10 Things You Must Know Before Investing In Gold ETFs

10 Things You Must Know Before Investing In Gold ETFs

Wondering where you can invest your earnings? Investing in Gold ETFs is a good idea since it offers safety of investment due to its non-volatile prices.

A Gold ETF represents physical gold in paper form or in dematerialized form. One single unit of Gold ETF is equal to one gram of gold, as it is backed by pure physical gold. visit here

Below, we have curated a list of 10 things which you must know before investing in Gold ETFs!

10 Things You Must Know Before Investing In Gold ETFs

It is crucial to understand certain basic things in order to invest in ETFs in India. There are various online investing platforms through which you can invest in Gold ETFs. Choosing an accurate and good online investing platform is highly important to invest in ETFs to ensure a delightful experience during your investment journey.
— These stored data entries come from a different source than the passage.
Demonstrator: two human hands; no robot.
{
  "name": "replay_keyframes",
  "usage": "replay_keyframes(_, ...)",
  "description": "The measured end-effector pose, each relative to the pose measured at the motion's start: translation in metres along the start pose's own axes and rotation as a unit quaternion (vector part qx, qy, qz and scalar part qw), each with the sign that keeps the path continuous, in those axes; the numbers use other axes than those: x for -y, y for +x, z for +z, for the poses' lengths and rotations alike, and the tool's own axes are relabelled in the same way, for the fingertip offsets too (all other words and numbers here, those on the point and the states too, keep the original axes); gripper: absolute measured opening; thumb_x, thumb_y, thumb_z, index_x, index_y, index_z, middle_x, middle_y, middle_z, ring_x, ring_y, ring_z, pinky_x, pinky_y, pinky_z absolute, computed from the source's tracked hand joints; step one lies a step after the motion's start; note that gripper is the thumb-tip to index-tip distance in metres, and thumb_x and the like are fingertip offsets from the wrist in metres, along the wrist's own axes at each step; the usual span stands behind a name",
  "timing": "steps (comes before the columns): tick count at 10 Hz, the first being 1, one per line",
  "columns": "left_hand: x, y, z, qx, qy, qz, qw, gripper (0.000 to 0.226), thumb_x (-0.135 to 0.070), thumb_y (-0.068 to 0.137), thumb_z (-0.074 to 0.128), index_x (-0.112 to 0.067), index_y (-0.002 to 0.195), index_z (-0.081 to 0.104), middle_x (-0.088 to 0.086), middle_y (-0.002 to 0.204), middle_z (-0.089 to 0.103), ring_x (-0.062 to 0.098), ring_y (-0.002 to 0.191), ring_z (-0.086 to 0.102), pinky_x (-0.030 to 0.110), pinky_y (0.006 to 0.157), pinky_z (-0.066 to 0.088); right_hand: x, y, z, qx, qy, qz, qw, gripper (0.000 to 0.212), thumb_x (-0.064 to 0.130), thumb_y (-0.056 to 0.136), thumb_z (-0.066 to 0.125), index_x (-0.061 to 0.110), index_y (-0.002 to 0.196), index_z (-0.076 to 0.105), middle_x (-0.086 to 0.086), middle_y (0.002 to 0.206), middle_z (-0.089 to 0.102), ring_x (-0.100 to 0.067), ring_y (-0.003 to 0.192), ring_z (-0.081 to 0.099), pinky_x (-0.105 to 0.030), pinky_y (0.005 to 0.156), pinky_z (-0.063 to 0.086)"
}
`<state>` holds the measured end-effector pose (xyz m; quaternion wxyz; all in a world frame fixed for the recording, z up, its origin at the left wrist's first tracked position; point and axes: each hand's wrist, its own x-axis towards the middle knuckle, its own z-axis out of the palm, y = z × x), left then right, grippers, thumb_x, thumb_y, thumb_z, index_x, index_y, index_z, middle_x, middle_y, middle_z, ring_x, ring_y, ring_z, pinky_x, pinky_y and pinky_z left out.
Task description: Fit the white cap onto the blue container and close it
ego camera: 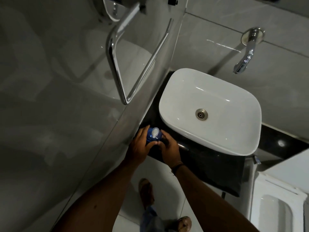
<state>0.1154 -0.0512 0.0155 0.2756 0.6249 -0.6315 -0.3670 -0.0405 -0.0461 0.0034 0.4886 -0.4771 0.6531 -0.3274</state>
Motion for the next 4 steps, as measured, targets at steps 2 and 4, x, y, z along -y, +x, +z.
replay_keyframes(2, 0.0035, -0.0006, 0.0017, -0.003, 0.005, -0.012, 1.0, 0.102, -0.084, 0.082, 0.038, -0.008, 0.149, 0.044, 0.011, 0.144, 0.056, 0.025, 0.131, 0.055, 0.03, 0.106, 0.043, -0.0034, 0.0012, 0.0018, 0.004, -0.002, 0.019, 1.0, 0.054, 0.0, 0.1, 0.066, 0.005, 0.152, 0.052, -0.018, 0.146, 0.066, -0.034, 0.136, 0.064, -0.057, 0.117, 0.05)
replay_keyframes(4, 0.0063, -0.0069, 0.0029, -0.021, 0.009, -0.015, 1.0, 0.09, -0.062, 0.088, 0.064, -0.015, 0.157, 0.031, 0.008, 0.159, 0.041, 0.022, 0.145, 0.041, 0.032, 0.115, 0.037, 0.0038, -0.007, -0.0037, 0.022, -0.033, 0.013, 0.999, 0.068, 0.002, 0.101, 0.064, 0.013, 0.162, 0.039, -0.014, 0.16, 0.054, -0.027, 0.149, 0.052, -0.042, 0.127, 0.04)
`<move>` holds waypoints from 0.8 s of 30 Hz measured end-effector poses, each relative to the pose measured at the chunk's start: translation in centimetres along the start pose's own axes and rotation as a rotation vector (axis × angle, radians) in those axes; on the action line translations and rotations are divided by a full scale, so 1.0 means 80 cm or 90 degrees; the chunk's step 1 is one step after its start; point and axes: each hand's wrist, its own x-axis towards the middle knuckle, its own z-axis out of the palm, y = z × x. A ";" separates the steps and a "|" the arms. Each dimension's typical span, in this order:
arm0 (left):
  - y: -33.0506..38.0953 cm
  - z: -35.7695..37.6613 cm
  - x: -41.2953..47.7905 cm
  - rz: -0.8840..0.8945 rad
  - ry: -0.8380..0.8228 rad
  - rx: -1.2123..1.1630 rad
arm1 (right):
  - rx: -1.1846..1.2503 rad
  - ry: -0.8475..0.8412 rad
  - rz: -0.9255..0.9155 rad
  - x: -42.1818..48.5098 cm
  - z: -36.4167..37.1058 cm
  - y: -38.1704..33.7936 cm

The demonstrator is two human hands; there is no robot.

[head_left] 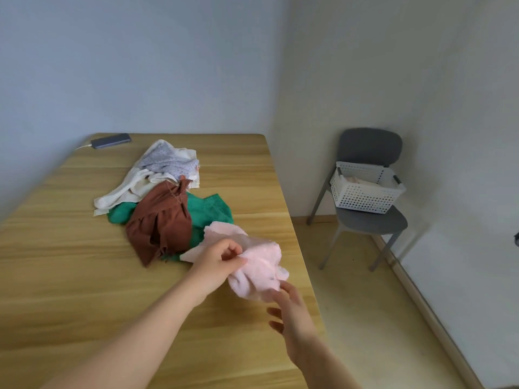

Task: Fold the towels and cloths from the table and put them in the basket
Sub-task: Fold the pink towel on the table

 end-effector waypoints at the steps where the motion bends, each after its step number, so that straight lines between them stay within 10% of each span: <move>1: 0.007 0.006 -0.011 -0.004 -0.016 -0.023 | 0.025 -0.005 -0.029 -0.004 -0.009 -0.008; 12: 0.031 0.050 -0.085 -0.052 -0.174 0.026 | -0.109 -0.040 -0.111 -0.048 -0.060 -0.036; 24: 0.052 0.048 -0.069 0.087 -0.120 0.368 | -0.105 -0.137 -0.209 -0.082 -0.052 -0.075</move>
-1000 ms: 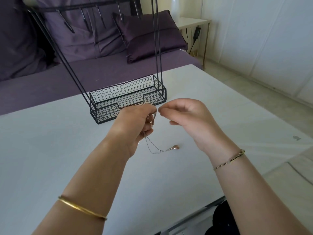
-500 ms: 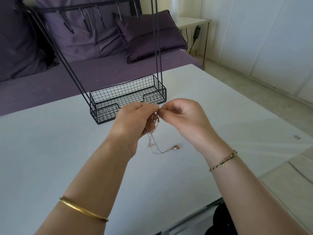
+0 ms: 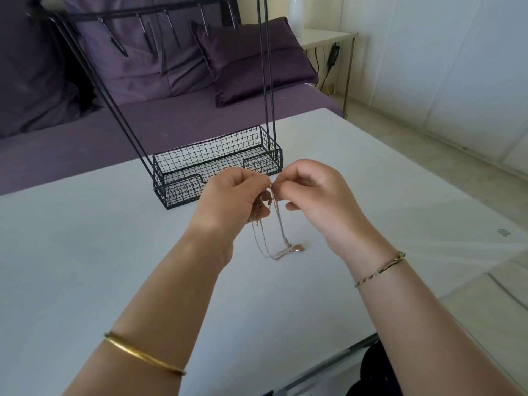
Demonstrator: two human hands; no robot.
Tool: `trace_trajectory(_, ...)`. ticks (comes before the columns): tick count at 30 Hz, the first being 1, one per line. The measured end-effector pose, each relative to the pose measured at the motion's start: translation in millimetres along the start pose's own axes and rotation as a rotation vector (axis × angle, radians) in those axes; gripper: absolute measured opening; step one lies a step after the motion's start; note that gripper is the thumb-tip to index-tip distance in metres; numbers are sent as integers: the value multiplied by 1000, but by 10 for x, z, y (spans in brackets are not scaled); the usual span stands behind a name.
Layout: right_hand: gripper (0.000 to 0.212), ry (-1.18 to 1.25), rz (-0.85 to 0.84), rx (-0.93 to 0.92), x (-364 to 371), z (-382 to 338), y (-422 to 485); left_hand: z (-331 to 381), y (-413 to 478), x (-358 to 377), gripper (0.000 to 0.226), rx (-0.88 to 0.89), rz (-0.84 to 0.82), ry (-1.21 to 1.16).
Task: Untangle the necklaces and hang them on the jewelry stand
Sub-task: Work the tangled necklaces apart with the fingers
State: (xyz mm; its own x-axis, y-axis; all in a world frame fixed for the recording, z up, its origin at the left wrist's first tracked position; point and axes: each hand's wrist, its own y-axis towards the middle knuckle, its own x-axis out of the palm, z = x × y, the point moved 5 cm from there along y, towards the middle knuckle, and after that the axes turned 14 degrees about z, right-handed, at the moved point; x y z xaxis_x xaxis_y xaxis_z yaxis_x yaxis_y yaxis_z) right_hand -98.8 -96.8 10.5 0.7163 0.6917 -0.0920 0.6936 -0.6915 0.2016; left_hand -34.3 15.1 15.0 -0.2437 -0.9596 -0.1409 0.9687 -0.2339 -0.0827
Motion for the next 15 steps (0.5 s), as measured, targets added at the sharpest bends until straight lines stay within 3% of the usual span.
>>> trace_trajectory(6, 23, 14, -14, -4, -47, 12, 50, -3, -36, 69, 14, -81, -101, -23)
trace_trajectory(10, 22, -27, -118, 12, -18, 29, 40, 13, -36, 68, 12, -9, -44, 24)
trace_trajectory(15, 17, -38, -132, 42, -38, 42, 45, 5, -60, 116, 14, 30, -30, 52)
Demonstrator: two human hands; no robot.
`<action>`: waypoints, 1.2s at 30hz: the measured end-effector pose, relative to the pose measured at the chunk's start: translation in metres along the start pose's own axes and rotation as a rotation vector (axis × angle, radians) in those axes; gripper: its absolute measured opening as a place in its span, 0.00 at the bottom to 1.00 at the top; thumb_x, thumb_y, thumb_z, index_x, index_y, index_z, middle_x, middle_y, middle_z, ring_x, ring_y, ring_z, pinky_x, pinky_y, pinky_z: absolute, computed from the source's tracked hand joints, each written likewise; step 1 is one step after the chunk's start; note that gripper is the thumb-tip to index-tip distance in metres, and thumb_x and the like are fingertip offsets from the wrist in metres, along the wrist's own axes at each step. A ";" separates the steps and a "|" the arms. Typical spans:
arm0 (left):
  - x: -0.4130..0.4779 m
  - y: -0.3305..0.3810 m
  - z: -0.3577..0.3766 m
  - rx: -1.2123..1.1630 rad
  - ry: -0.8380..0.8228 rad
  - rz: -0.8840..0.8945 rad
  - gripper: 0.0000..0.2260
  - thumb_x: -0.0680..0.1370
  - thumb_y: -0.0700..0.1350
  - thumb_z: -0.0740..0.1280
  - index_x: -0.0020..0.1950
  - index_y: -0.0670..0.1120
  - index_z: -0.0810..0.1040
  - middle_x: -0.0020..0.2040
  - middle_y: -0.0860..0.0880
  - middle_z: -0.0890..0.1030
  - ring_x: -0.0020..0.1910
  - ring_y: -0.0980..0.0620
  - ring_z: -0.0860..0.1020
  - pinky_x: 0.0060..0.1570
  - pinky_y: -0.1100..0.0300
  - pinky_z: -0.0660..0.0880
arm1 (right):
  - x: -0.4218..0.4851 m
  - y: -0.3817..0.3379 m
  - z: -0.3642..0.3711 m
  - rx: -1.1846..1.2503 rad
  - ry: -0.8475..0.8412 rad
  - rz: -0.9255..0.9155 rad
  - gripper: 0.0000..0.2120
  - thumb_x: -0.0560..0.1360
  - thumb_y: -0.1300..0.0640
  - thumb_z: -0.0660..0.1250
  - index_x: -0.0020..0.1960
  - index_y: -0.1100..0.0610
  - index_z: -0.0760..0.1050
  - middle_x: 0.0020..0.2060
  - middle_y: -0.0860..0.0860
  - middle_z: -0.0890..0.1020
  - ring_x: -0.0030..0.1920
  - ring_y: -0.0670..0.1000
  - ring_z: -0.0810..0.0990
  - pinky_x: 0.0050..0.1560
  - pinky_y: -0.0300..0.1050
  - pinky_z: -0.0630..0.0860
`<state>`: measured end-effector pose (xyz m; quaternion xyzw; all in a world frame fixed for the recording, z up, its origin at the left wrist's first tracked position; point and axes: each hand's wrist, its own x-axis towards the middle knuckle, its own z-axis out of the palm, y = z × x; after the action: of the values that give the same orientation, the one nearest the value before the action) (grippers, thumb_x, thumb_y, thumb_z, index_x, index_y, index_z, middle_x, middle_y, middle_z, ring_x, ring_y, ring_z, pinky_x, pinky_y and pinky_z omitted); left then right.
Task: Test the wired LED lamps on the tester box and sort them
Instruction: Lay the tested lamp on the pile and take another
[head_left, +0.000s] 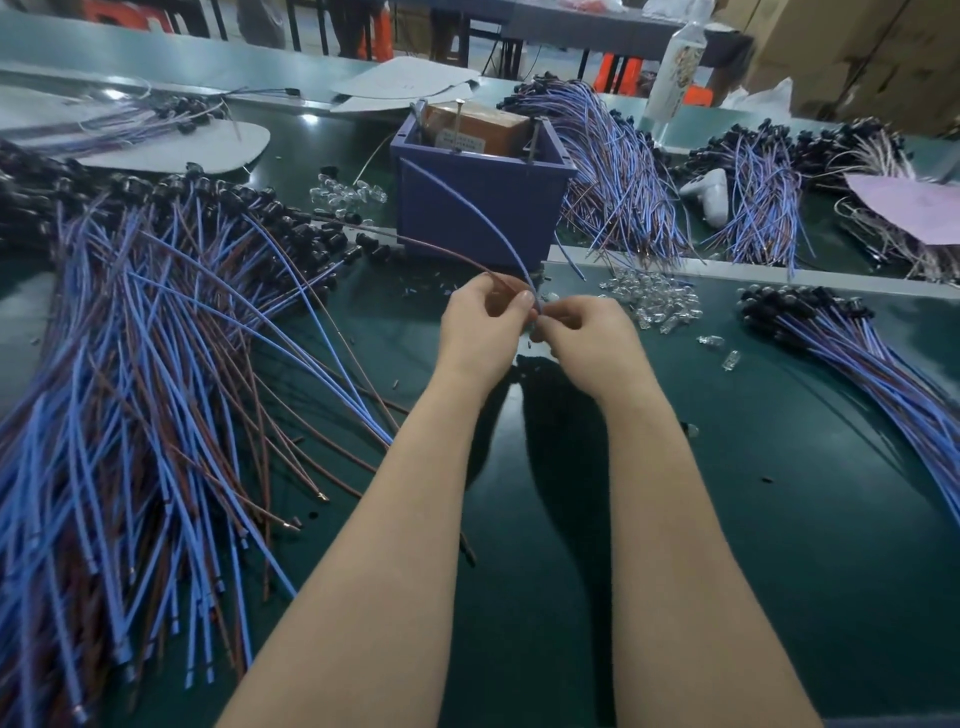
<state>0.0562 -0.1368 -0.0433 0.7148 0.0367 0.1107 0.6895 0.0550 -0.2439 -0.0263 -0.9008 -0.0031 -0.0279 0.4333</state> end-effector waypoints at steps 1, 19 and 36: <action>0.000 -0.001 0.000 0.015 0.009 0.015 0.07 0.77 0.34 0.64 0.42 0.44 0.77 0.43 0.41 0.82 0.47 0.42 0.81 0.57 0.46 0.76 | 0.000 -0.001 0.004 0.016 0.017 -0.013 0.08 0.76 0.59 0.64 0.50 0.56 0.81 0.42 0.52 0.84 0.43 0.50 0.78 0.48 0.42 0.74; -0.003 -0.007 0.003 0.322 0.249 0.145 0.15 0.81 0.42 0.59 0.68 0.43 0.69 0.39 0.52 0.78 0.46 0.48 0.77 0.44 0.62 0.67 | 0.000 0.002 0.022 0.139 0.503 -0.079 0.06 0.77 0.62 0.54 0.54 0.59 0.66 0.39 0.60 0.81 0.40 0.63 0.80 0.45 0.57 0.76; -0.010 -0.006 0.006 0.400 0.167 0.144 0.09 0.77 0.43 0.60 0.56 0.45 0.72 0.38 0.43 0.83 0.39 0.40 0.81 0.46 0.48 0.77 | 0.005 0.004 0.021 0.003 0.441 -0.092 0.16 0.83 0.55 0.51 0.53 0.62 0.75 0.47 0.59 0.81 0.48 0.58 0.77 0.41 0.41 0.61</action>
<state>0.0484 -0.1442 -0.0506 0.8263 0.0637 0.2092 0.5190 0.0609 -0.2302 -0.0424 -0.8712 0.0505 -0.2438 0.4231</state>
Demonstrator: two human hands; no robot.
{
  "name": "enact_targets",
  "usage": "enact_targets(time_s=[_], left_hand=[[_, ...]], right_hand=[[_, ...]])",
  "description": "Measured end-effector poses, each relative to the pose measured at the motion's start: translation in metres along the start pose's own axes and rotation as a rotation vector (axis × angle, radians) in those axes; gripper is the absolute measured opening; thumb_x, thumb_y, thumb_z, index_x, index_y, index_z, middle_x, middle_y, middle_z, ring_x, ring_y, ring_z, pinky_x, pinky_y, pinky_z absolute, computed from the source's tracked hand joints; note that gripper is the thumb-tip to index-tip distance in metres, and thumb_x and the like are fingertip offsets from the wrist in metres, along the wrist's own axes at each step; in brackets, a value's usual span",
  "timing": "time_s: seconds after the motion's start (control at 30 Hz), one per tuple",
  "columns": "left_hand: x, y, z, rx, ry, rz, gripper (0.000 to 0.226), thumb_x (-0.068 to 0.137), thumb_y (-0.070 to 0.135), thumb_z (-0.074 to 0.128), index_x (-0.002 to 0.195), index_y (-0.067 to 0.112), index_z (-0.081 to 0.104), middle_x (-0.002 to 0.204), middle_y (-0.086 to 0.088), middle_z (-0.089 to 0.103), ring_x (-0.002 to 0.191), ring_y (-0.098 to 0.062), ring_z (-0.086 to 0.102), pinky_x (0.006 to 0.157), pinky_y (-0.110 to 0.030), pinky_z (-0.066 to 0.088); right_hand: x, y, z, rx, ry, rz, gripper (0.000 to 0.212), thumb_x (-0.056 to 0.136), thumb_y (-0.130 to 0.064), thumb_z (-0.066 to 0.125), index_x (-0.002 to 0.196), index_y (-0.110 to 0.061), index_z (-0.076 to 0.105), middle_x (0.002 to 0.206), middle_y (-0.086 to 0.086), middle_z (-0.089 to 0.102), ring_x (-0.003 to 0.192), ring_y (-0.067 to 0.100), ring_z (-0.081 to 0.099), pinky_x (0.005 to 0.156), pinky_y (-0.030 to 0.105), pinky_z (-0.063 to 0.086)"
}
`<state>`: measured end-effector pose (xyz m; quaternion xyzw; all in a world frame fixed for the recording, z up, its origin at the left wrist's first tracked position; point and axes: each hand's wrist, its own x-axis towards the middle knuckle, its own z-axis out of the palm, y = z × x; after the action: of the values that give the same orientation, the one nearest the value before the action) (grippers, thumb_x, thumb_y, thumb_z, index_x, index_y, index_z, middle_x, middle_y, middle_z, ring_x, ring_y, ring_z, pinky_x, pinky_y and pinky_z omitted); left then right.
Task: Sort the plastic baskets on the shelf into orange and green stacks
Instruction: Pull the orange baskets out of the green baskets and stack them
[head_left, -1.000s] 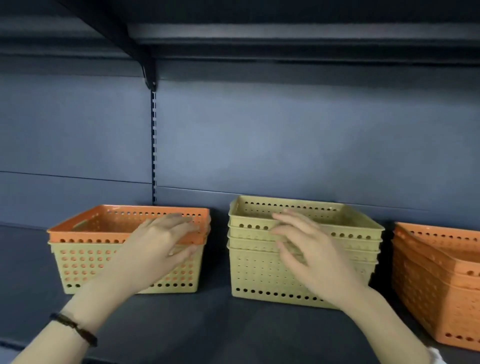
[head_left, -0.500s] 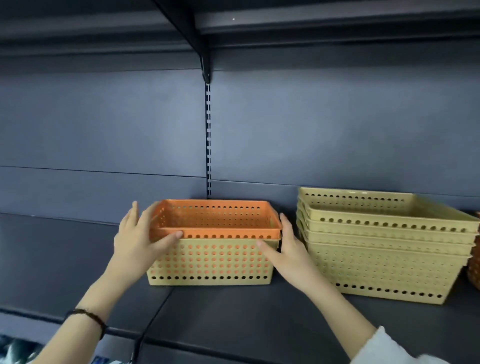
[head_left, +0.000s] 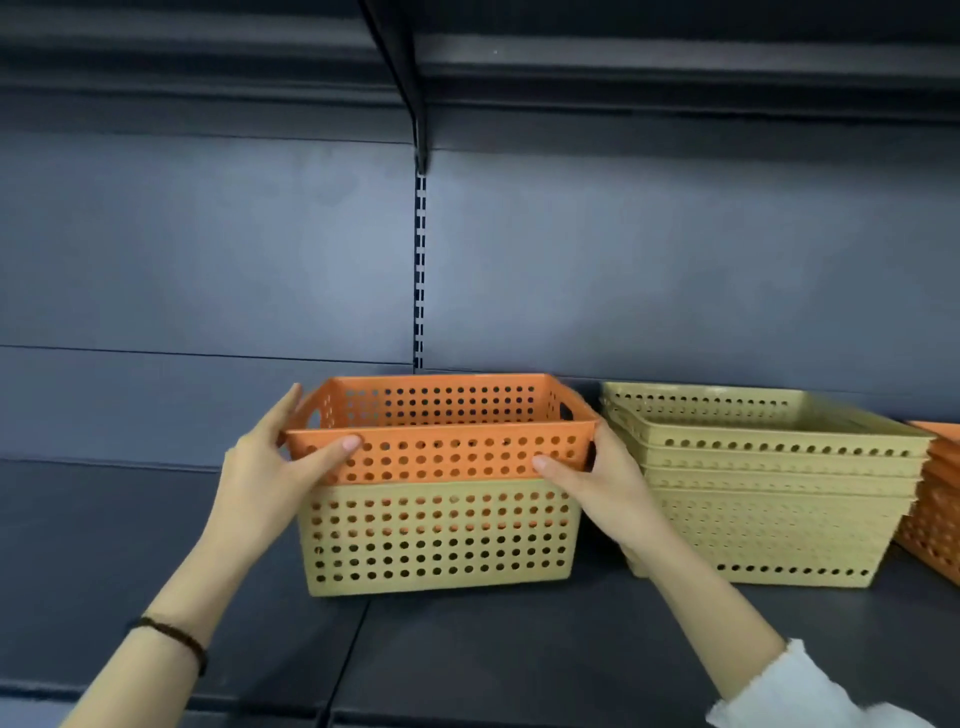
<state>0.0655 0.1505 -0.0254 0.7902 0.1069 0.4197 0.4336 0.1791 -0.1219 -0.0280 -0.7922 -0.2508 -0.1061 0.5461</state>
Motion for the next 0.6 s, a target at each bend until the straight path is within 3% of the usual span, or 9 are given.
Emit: enact_targets(time_s=[0.1, 0.23, 0.37, 0.43, 0.53, 0.6], left_hand=[[0.01, 0.014, -0.007, -0.081, 0.032, 0.084, 0.09, 0.068, 0.039, 0.082, 0.145, 0.028, 0.038, 0.123, 0.014, 0.058, 0.113, -0.009, 0.057, 0.097, -0.034, 0.045], [0.019, 0.049, -0.005, -0.222, 0.101, 0.219, 0.083, 0.075, 0.026, 0.078, 0.146, 0.028, 0.036, 0.134, 0.011, 0.054, 0.113, -0.002, 0.056, 0.099, -0.028, 0.043], [0.017, 0.081, 0.013, -0.376, 0.083, 0.323, 0.08, 0.078, 0.02, 0.074, 0.146, 0.03, 0.032, 0.138, 0.009, 0.05, 0.108, 0.014, 0.056, 0.084, -0.005, 0.045], [0.012, 0.093, 0.031, -0.455, 0.03, 0.324, 0.082, 0.078, 0.022, 0.072, 0.146, 0.031, 0.029, 0.136, 0.008, 0.053, 0.104, 0.013, 0.058, 0.081, -0.005, 0.045], [0.002, 0.107, 0.063, -0.538, -0.073, 0.313, 0.087, 0.074, 0.034, 0.063, 0.149, 0.025, 0.021, 0.126, 0.016, 0.054, 0.1, 0.018, 0.057, 0.08, -0.003, 0.043], [-0.002, 0.116, 0.087, -0.559, -0.126, 0.304, 0.087, 0.076, 0.041, 0.055, 0.151, 0.022, 0.016, 0.135, 0.013, 0.049, 0.105, 0.022, 0.051, 0.086, -0.001, 0.039]], right_hand=[[0.002, -0.016, -0.007, 0.002, 0.052, -0.056, 0.068, 0.08, -0.021, 0.076, 0.137, -0.031, 0.04, 0.122, -0.013, 0.058, 0.117, 0.006, 0.053, 0.103, 0.038, 0.046], [0.004, -0.039, -0.031, 0.069, 0.116, -0.151, 0.069, 0.082, -0.016, 0.073, 0.141, -0.024, 0.039, 0.111, -0.022, 0.06, 0.102, -0.01, 0.055, 0.081, 0.011, 0.051], [-0.001, -0.046, -0.069, 0.102, 0.237, -0.237, 0.066, 0.08, -0.015, 0.075, 0.136, -0.029, 0.043, 0.114, -0.014, 0.065, 0.11, 0.004, 0.06, 0.095, 0.029, 0.051], [-0.006, -0.041, -0.09, 0.091, 0.298, -0.268, 0.061, 0.08, -0.014, 0.075, 0.134, -0.025, 0.047, 0.11, -0.014, 0.067, 0.109, 0.005, 0.062, 0.097, 0.033, 0.05], [-0.017, -0.028, -0.12, 0.068, 0.369, -0.302, 0.059, 0.082, -0.013, 0.073, 0.135, -0.02, 0.047, 0.108, -0.014, 0.067, 0.106, 0.001, 0.061, 0.094, 0.024, 0.05], [-0.025, -0.016, -0.141, 0.034, 0.421, -0.329, 0.064, 0.082, -0.011, 0.072, 0.139, -0.016, 0.043, 0.107, -0.016, 0.064, 0.099, -0.01, 0.059, 0.085, 0.01, 0.047]])
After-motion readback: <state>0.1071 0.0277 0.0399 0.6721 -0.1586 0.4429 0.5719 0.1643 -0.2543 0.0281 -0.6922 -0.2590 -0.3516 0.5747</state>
Here are 10 Things You Must Know Before Investing In Gold ETFs:

  1. A fund house’s record of performance history is the first thing to consider when purchasing Gold ETFs. The more impressive the historic performance, the more likely the future performance will be.
  2. An important indicator of gold ETF liquidity is the amount of market activity on the exchange. The chances of high returns are greater when liquidity is high, and actual market activity is bullish.
  3. It is also essential for everyone to consider the ETF’s tracking error. A good ETF should closely track its underlying index. The lowest tracking error gold ETF is in general recommended for investors.
  4. Before investing in Gold ETFs, you should understand the applicable taxes. Gold ETFs are considered non-equity assets and are subject to capital gains till three years following redemption. Capital gains on long-term investments are taxed at 20% post indexation advantages have been taken into account. ETFs investing in gold are not deemed to be equity investments. There is no role of the Securities Transaction Tax (STT).
  5. Gold ETFs do not generate revenues over time. In contrast, they act as hedging instruments during unsteady economic times. The result is that Gold ETFs also do best during economic uncertainties.
  6. Trading volumes of Gold ETFs do not affect Assets under management (AUM). A gold ETF transaction only involves the transfer of ownership, and the AUM remains unchanged.
  7. Gold ETFs in India are regulated by SEBI, which backs every unit of gold ETF with a physical gold unit. Physical gold is kept in custody by most gold funds at Scotiabank’s Mumbai and Delhi branches, also known as the Bank of Nova Scotia.
  8. Physical gold determines the price of Gold ETFs, which increase or decrease in value based on the price of gold.
  1. Like stock market shares, you can purchase and sell Gold ETFs via a demat account.
  2. Gold is a good hedge in times of increased global uncertainty.

Conclusion

If you are seeking to hedge portfolios, you might find Gold ETFs a prudent choice. Stock market investment through Gold ETFs can benefit you if you carefully examine every aspect of the investment, including conducting research before making a decision.